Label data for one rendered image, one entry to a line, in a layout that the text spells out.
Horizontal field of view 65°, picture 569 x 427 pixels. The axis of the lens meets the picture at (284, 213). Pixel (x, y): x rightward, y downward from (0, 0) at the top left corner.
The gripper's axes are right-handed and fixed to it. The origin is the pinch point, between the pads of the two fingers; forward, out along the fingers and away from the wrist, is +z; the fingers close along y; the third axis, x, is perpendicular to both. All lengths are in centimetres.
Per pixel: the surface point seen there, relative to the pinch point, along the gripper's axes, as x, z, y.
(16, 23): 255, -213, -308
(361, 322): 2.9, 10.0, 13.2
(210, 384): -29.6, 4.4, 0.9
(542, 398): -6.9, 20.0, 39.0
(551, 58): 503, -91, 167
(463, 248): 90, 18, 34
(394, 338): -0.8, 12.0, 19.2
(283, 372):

Task to complete.
Lines with "along" in them are what the answer must contain; copy each from the records above.

Exercise output.
The gripper's axes are right-handed and fixed to it. The origin is the pinch point, between the pads of the two fingers; forward, out along the fingers and away from the wrist, is +z; the fingers close along y; the third axis, x, is perpendicular to both. All lengths are in centimetres.
Per pixel: the surface point seen there, relative to the pinch point, along the gripper's axes, as x, z, y.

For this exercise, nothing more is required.